Kegiatan berkebun paling banyak dilakukan oleh masyarakat saat di rumah, disusul aktivitas pembuatan konten kreatif, seperti video dan tulisan. Umumnya masyarakat tertarik untuk berkebun sendiri karena tidak bisa bepergian.
Demi menjaga jiwa tetap sehat sekaligus memanfaatkan waktu luang selama di rumah, berkebun bonsai kelapa menjadi pilihan yang menarik. Apalagi modal yang dibutuhkan untuk menciptakan nilai seni pada tanaman itu tidaklah besar. Pehobi dapat memanfaatkan apa saja yang ada di sekitar rumah.

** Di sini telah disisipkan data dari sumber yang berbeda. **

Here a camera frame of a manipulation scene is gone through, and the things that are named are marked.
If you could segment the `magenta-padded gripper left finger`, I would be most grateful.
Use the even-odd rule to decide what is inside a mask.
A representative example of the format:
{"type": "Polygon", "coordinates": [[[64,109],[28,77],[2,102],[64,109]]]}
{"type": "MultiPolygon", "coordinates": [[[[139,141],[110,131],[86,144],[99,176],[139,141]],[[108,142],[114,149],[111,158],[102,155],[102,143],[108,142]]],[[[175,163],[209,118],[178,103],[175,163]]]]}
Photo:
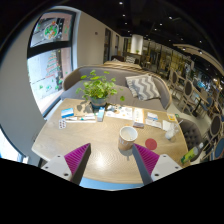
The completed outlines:
{"type": "Polygon", "coordinates": [[[91,144],[87,143],[66,155],[57,154],[42,169],[79,185],[90,154],[91,144]]]}

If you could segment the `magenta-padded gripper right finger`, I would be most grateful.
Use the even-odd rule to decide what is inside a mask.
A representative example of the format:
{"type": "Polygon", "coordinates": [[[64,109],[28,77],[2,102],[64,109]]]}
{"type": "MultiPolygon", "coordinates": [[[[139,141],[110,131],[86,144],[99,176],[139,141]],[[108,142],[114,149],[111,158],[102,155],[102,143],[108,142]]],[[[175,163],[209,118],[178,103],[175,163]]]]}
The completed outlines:
{"type": "Polygon", "coordinates": [[[133,145],[132,153],[144,185],[150,184],[182,169],[182,167],[167,154],[158,155],[138,144],[133,145]]]}

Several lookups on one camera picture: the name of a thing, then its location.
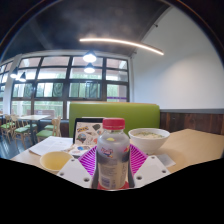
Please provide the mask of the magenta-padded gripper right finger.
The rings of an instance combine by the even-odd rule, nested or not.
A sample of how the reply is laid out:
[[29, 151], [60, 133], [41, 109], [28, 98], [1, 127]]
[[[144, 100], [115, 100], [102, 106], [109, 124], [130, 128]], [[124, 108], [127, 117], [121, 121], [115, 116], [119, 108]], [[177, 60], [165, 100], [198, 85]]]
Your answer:
[[128, 184], [140, 188], [169, 175], [169, 170], [157, 156], [148, 156], [134, 145], [130, 145]]

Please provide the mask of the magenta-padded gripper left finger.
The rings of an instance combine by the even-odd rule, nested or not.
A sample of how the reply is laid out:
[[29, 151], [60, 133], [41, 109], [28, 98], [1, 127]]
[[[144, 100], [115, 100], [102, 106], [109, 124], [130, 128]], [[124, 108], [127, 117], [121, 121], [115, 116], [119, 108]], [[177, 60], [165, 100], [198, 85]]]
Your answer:
[[96, 170], [96, 148], [93, 147], [78, 159], [70, 159], [58, 172], [58, 176], [84, 188], [96, 189], [98, 176]]

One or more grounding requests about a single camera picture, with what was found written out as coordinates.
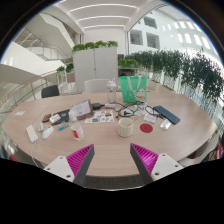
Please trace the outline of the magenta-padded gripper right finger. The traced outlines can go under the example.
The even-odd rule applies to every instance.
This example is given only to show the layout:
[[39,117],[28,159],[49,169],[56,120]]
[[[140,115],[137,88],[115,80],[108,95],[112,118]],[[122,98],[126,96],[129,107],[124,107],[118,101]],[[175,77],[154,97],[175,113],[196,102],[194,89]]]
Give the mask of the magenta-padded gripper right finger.
[[183,166],[168,154],[156,154],[134,143],[130,144],[130,154],[144,185],[183,169]]

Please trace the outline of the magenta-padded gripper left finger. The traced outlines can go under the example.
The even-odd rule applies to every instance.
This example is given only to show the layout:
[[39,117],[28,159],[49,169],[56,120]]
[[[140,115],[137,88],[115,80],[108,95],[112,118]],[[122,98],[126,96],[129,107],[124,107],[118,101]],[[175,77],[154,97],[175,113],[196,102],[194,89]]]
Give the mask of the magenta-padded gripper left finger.
[[90,144],[67,157],[58,156],[44,170],[82,186],[94,154],[94,145]]

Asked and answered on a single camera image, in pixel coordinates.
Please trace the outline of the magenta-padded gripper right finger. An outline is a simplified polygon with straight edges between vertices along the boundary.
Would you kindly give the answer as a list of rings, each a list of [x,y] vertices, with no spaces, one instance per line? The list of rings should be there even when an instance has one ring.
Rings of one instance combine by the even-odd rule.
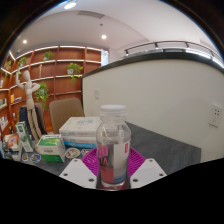
[[[166,173],[153,159],[146,159],[131,148],[127,167],[130,188],[140,188],[166,176]]]

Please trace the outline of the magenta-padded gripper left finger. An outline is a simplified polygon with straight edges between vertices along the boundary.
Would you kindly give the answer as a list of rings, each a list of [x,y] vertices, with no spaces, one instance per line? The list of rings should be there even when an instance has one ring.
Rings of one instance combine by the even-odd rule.
[[[99,173],[97,149],[86,153],[81,159],[72,159],[60,177],[78,186],[95,189]]]

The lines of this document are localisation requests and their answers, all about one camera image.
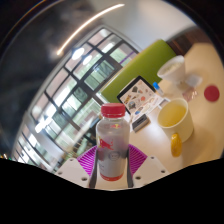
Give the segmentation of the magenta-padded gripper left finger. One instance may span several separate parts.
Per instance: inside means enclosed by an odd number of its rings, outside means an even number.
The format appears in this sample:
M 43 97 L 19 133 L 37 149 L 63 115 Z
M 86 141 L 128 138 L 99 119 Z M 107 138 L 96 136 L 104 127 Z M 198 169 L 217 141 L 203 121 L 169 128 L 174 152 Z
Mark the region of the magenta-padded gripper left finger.
M 97 147 L 90 148 L 77 158 L 69 158 L 56 175 L 81 187 L 94 189 L 97 182 Z

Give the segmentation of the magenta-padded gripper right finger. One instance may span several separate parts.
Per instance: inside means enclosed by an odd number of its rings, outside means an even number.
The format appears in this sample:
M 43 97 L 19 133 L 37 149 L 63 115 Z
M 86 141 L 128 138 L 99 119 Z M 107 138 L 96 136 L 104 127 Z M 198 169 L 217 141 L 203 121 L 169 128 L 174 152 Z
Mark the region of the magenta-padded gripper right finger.
M 129 188 L 140 188 L 169 174 L 154 156 L 147 156 L 140 149 L 129 145 L 127 157 L 127 184 Z

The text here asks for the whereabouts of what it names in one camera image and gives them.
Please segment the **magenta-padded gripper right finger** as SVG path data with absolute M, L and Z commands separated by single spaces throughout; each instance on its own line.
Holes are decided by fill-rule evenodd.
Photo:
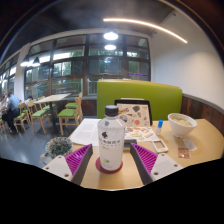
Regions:
M 156 154 L 134 143 L 130 144 L 130 153 L 144 185 L 182 169 L 182 166 L 166 153 Z

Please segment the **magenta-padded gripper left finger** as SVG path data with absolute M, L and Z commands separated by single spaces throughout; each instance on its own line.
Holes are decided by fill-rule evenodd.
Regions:
M 92 145 L 89 144 L 67 156 L 57 156 L 44 167 L 44 170 L 80 185 L 92 154 Z

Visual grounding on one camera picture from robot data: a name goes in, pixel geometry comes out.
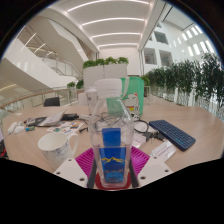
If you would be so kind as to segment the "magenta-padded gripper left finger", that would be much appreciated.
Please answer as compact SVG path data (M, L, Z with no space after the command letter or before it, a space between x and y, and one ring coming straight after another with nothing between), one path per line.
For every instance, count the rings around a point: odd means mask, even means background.
M90 148L75 159L67 159L54 174L81 187L92 189L96 170L93 149Z

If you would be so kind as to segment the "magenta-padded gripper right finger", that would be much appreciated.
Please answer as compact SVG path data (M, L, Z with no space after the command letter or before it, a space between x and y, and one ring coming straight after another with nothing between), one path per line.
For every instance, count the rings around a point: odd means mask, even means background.
M143 187L173 173L159 158L135 147L131 149L129 170L133 188Z

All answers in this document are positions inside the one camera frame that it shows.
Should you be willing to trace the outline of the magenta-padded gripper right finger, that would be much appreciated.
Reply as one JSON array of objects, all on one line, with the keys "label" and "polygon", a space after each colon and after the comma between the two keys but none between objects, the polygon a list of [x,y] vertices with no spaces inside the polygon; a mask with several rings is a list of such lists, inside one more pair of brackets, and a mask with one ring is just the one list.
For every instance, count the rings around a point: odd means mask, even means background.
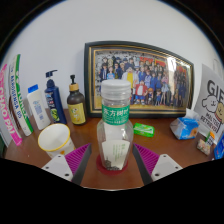
[{"label": "magenta-padded gripper right finger", "polygon": [[169,155],[158,155],[139,144],[133,144],[133,155],[145,185],[182,169]]}]

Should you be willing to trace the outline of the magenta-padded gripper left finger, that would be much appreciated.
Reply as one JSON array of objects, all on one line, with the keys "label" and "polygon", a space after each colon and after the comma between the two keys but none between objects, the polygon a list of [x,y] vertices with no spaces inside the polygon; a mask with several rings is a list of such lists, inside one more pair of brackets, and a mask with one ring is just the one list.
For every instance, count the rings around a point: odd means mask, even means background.
[{"label": "magenta-padded gripper left finger", "polygon": [[67,155],[56,155],[42,169],[80,185],[91,153],[91,145],[86,144]]}]

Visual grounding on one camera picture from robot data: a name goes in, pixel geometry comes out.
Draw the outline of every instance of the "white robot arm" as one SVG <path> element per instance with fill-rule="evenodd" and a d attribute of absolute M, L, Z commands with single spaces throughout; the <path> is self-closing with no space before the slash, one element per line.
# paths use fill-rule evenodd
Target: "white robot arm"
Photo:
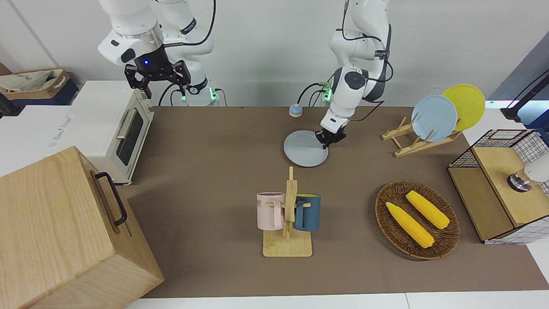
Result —
<path fill-rule="evenodd" d="M 178 85 L 182 94 L 187 89 L 198 97 L 204 90 L 202 94 L 206 94 L 205 105 L 208 105 L 212 101 L 210 83 L 200 62 L 189 58 L 210 53 L 213 40 L 198 25 L 188 0 L 156 1 L 171 27 L 167 25 L 161 30 L 150 0 L 99 0 L 113 29 L 98 50 L 114 64 L 126 64 L 125 75 L 130 86 L 145 91 L 149 98 L 148 83 L 167 80 Z M 137 80 L 136 73 L 143 79 Z"/>
<path fill-rule="evenodd" d="M 321 121 L 323 129 L 316 133 L 324 148 L 346 137 L 344 128 L 360 100 L 373 102 L 383 94 L 391 41 L 388 2 L 356 0 L 351 16 L 360 31 L 336 29 L 330 38 L 330 48 L 340 68 L 334 73 L 333 99 Z M 348 5 L 346 0 L 344 16 Z M 361 69 L 360 60 L 370 61 L 372 69 Z"/>

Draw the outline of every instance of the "wire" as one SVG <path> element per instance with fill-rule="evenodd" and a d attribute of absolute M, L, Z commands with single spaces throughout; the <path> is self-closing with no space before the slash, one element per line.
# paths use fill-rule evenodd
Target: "wire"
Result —
<path fill-rule="evenodd" d="M 363 36 L 354 37 L 354 38 L 345 37 L 345 17 L 347 16 L 347 8 L 348 7 L 349 7 L 349 0 L 346 0 L 345 1 L 345 7 L 343 9 L 343 21 L 341 22 L 341 35 L 343 36 L 343 38 L 347 41 L 361 40 L 363 38 L 372 38 L 374 40 L 378 40 L 381 43 L 381 45 L 383 45 L 383 41 L 379 37 L 376 37 L 376 36 L 373 36 L 373 35 L 363 35 Z"/>
<path fill-rule="evenodd" d="M 328 78 L 328 80 L 326 80 L 326 82 L 330 82 L 330 80 L 334 77 L 334 75 L 335 75 L 335 72 L 332 73 L 332 75 Z M 318 98 L 320 97 L 320 94 L 321 94 L 321 93 L 319 92 L 318 95 L 316 96 L 315 101 L 314 101 L 313 104 L 312 104 L 312 107 L 315 106 L 316 101 L 318 101 Z"/>
<path fill-rule="evenodd" d="M 549 72 L 549 70 L 545 70 L 545 72 L 541 73 L 540 76 L 538 76 L 535 80 L 533 80 L 531 83 L 528 84 L 528 86 L 526 86 L 524 89 L 522 89 L 522 91 L 517 94 L 517 96 L 511 101 L 511 103 L 509 103 L 509 105 L 507 106 L 507 108 L 509 108 L 509 106 L 511 106 L 511 104 L 513 104 L 514 101 L 516 101 L 518 99 L 518 97 L 524 92 L 526 91 L 526 89 L 528 89 L 533 83 L 535 83 L 538 79 L 540 79 L 542 76 L 544 76 L 545 74 L 547 74 L 547 72 Z"/>
<path fill-rule="evenodd" d="M 381 104 L 383 104 L 385 101 L 378 101 L 378 102 L 372 102 L 372 103 L 378 103 L 376 105 L 376 107 L 374 107 L 368 114 L 366 114 L 366 116 L 360 118 L 360 119 L 351 119 L 352 122 L 361 122 L 363 121 L 364 119 L 368 118 L 368 116 L 370 116 L 374 110 L 376 110 Z"/>
<path fill-rule="evenodd" d="M 391 68 L 391 76 L 389 76 L 389 78 L 387 78 L 387 79 L 367 78 L 367 80 L 373 80 L 373 81 L 377 81 L 377 82 L 390 81 L 393 78 L 393 75 L 395 74 L 395 70 L 393 69 L 393 66 L 391 65 L 391 63 L 389 62 L 389 60 L 387 58 L 385 58 L 385 62 L 387 62 L 387 65 Z"/>
<path fill-rule="evenodd" d="M 225 90 L 221 89 L 221 88 L 215 88 L 215 91 L 221 91 L 223 92 L 223 100 L 225 101 L 225 106 L 228 106 L 227 105 L 227 96 L 225 95 Z"/>
<path fill-rule="evenodd" d="M 307 105 L 307 106 L 311 107 L 312 98 L 313 98 L 313 96 L 315 96 L 315 93 L 318 93 L 318 96 L 317 96 L 317 97 L 320 97 L 320 94 L 321 94 L 322 92 L 324 92 L 324 88 L 322 88 L 322 89 L 320 89 L 320 90 L 317 90 L 317 91 L 313 92 L 313 93 L 311 94 L 311 97 L 309 98 L 309 105 Z"/>
<path fill-rule="evenodd" d="M 206 42 L 206 40 L 210 37 L 211 30 L 214 28 L 215 12 L 216 12 L 216 3 L 215 3 L 215 0 L 214 0 L 214 10 L 213 10 L 212 15 L 211 15 L 210 29 L 208 30 L 208 34 L 206 34 L 206 36 L 204 37 L 204 39 L 203 39 L 202 41 L 200 41 L 200 42 L 198 42 L 198 43 L 184 43 L 184 42 L 179 42 L 179 43 L 164 44 L 164 47 L 197 46 L 197 45 L 201 45 L 202 43 Z"/>
<path fill-rule="evenodd" d="M 173 106 L 172 96 L 173 96 L 174 92 L 181 92 L 181 90 L 180 89 L 175 89 L 175 90 L 172 90 L 172 92 L 170 93 L 170 105 L 171 106 Z"/>
<path fill-rule="evenodd" d="M 299 95 L 299 98 L 298 98 L 298 105 L 299 105 L 299 101 L 301 101 L 301 97 L 305 94 L 305 92 L 306 92 L 307 90 L 309 90 L 309 88 L 314 87 L 314 86 L 322 86 L 322 83 L 316 82 L 316 83 L 314 83 L 314 84 L 311 84 L 311 85 L 305 87 L 305 89 L 303 89 L 303 91 L 302 91 L 301 94 Z"/>
<path fill-rule="evenodd" d="M 172 86 L 175 86 L 176 84 L 171 84 L 169 85 L 168 87 L 166 87 L 166 89 L 164 89 L 164 92 L 162 92 L 162 95 L 160 96 L 160 100 L 158 100 L 158 106 L 160 106 L 162 104 L 162 99 L 164 98 L 164 96 L 166 95 L 166 92 L 168 92 L 168 90 L 170 88 L 172 88 Z"/>

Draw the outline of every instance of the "woven tray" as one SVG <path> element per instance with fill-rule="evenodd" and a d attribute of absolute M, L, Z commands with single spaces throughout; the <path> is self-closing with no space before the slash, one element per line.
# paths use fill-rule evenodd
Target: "woven tray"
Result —
<path fill-rule="evenodd" d="M 423 195 L 440 209 L 450 219 L 450 224 L 442 230 L 433 226 L 406 199 L 406 194 L 411 190 Z M 427 249 L 417 244 L 391 216 L 385 202 L 391 202 L 404 209 L 433 236 L 435 244 Z M 376 218 L 381 231 L 395 247 L 419 260 L 444 257 L 454 250 L 460 240 L 460 225 L 452 207 L 435 190 L 416 181 L 398 180 L 384 186 L 376 198 Z"/>

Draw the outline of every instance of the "table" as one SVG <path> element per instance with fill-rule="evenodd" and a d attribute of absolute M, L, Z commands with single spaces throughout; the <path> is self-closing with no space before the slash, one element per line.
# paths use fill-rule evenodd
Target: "table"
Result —
<path fill-rule="evenodd" d="M 363 115 L 369 107 L 358 108 Z M 548 289 L 526 246 L 481 244 L 446 166 L 464 138 L 407 157 L 379 137 L 411 108 L 379 108 L 349 125 L 315 168 L 296 168 L 300 192 L 322 195 L 321 229 L 310 258 L 264 258 L 255 194 L 284 191 L 291 164 L 282 143 L 317 130 L 324 108 L 294 119 L 287 108 L 157 108 L 130 199 L 166 281 L 146 297 L 220 297 Z M 460 220 L 461 241 L 440 260 L 407 260 L 387 244 L 373 216 L 383 185 L 420 181 Z"/>

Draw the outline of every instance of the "yellow corn cob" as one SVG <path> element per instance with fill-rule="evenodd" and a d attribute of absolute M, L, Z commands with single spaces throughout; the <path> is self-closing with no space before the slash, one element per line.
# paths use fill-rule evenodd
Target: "yellow corn cob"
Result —
<path fill-rule="evenodd" d="M 414 190 L 408 192 L 406 198 L 408 202 L 412 203 L 438 229 L 444 229 L 450 223 L 450 219 L 442 211 Z"/>
<path fill-rule="evenodd" d="M 397 223 L 412 236 L 412 238 L 423 248 L 429 248 L 435 243 L 435 239 L 417 221 L 399 206 L 386 202 L 389 212 Z"/>

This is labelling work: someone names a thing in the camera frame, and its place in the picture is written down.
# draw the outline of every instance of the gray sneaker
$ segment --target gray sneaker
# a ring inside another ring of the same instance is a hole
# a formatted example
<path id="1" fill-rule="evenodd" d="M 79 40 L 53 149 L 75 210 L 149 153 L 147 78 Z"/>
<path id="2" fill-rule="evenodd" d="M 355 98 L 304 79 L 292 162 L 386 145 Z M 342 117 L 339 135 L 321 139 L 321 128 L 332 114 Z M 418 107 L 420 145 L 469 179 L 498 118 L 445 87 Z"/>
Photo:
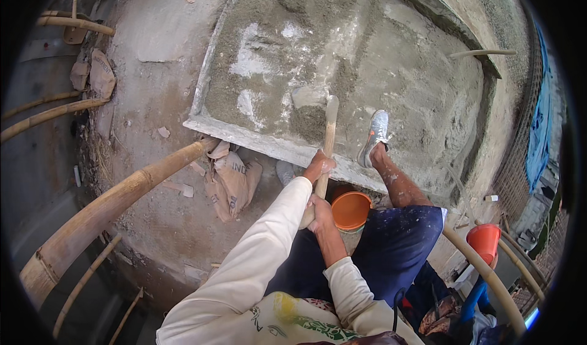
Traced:
<path id="1" fill-rule="evenodd" d="M 387 138 L 387 122 L 389 121 L 389 116 L 387 112 L 380 109 L 373 114 L 371 117 L 371 128 L 369 129 L 369 136 L 367 137 L 367 142 L 359 151 L 357 155 L 357 162 L 363 168 L 372 168 L 373 164 L 371 164 L 371 158 L 369 155 L 371 151 L 377 145 L 377 143 L 383 143 L 385 145 L 385 151 L 389 150 L 387 146 L 387 142 L 389 139 Z"/>
<path id="2" fill-rule="evenodd" d="M 275 171 L 277 172 L 277 177 L 279 177 L 283 187 L 290 184 L 295 178 L 294 166 L 286 161 L 278 160 L 275 165 Z"/>

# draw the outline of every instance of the white sleeve
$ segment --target white sleeve
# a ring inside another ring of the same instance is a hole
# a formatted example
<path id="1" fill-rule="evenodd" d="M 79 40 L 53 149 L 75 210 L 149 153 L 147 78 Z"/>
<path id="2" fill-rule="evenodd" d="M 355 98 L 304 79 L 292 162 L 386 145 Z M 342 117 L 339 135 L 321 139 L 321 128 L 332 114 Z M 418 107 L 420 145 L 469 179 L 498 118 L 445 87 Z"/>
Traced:
<path id="1" fill-rule="evenodd" d="M 373 293 L 350 257 L 324 270 L 341 326 L 370 336 L 393 330 L 393 309 Z M 396 333 L 408 344 L 423 344 L 414 331 L 398 318 Z"/>
<path id="2" fill-rule="evenodd" d="M 176 304 L 157 331 L 165 340 L 229 314 L 241 314 L 257 304 L 290 255 L 312 183 L 292 180 L 267 211 L 238 241 L 218 271 L 198 290 Z"/>

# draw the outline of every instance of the sand
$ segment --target sand
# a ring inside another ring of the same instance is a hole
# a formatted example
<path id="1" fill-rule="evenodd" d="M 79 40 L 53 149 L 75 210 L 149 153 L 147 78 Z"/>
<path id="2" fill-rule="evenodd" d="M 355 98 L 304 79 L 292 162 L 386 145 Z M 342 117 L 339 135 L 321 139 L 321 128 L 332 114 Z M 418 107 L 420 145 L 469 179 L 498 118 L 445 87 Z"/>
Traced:
<path id="1" fill-rule="evenodd" d="M 323 110 L 290 92 L 327 84 L 340 100 L 334 152 L 354 159 L 371 114 L 390 114 L 389 155 L 429 194 L 454 187 L 471 152 L 483 75 L 467 50 L 401 0 L 239 0 L 216 47 L 204 114 L 319 147 Z"/>

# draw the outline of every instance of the blue tarp
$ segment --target blue tarp
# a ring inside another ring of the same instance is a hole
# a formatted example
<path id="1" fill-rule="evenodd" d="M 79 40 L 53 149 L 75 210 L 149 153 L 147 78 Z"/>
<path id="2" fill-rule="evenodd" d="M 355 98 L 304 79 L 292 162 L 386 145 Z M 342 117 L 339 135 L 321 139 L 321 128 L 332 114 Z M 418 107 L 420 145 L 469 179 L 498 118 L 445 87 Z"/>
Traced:
<path id="1" fill-rule="evenodd" d="M 526 154 L 526 177 L 530 184 L 530 193 L 536 188 L 536 184 L 544 172 L 548 163 L 548 150 L 550 148 L 550 133 L 552 128 L 552 106 L 551 106 L 551 79 L 552 73 L 548 65 L 547 48 L 544 43 L 544 36 L 537 25 L 542 53 L 542 82 L 538 102 L 532 118 L 530 127 L 530 141 L 528 142 L 528 153 Z"/>

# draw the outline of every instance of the blue shorts
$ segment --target blue shorts
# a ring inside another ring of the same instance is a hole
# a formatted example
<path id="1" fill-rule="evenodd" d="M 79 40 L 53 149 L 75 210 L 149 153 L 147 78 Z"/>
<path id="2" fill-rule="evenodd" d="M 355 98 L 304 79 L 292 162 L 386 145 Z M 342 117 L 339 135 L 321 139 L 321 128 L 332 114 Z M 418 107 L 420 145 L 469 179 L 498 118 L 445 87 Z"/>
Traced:
<path id="1" fill-rule="evenodd" d="M 410 287 L 426 261 L 444 226 L 443 212 L 435 206 L 406 206 L 371 210 L 352 260 L 369 285 L 375 299 L 393 298 Z M 265 295 L 284 291 L 296 298 L 314 298 L 332 303 L 326 269 L 314 233 L 297 232 L 290 256 L 277 269 Z"/>

Modal utama adalah tunas kelapa. Tunas itu banyak terserak dan terbengkalai di kebun warga. Kalaupun dijual, harganya terbilang murah. Tak lebih dari Rp 20.000 per buah.
Tunas itu disimpan pada media air hingga tumbuh bagian akarnya sekitar dua atau tiga bulan kemudian. Barulah tunas dapat dipindah ke media tanam baru. Sebelum dipindah, ada yang mengupas seratnya terlebih dahulu pada sekeliling batok lalu dihaluskan hingga tampak licin. Mulai dari situlah, para pencinta bonsai kelapa dapat berkreasi seni. Ada yang mengecat batoknya hingga tampil berkilap.
Ada pula yang merumahkannya di dalam akuarium. Sehingga, saat akar-akarnya semakin memanjang akan terlihat di dalam air. Ada kalanya pemilik tanaman menaruh ikan-ikan cupang di akuarium sehingga makin tampak indah pemandangannya. ”Ikan dan tanaman ini membangun hubungan dan menciptakan keindahannya,” ujar Agus Riyanto, yang juga hobi bonsai kelapa.
Bertekun dengan hobi ini ternyata mendatangkan penghasilan yang menggiurkan. Sarnubi dan Agus menceritakan, sepanjang pandemi tahun lalu, tanaman bonsai kelapa mereka laris manis. Di rumah Sarnubi, terjual rata-rata 20 batang per bulan. Harga sebatang bonsai kelapa bervariasi, mulai dari Rp 200.000 hingga jutaan rupiah. Harga sangat bergantung pada kesepakatan antara pemilik tanaman dan calon pembeli.
Senada dengan itu, Agus pun memetik hasil dari mencipta keindahan bonsai kelapa. Kini, di rumahnya telah penuh dengan koleksi tanaman itu. ”Lebih dari 50-an jumlahnya,” tambah Agus.
Untuk merawat tanaman, Agus kerap menonton tutorial di media sosial. Dari media sosial juga, ia dapat memperluas jaringan pasarnya.
Komunitas Jambi Bonsai Kelapa, kata Sarnubi, akan menggelar kelas-kelas turorial hingga kontes bonsai. Tujuannya sebagai pemantik anggota komunitas dapat makin berkembang. Akhirnya, bonsai kelapa jadi sarana superlengkap. Pelepas stres, penyaluran kreativitas, hingga penyambung hidup.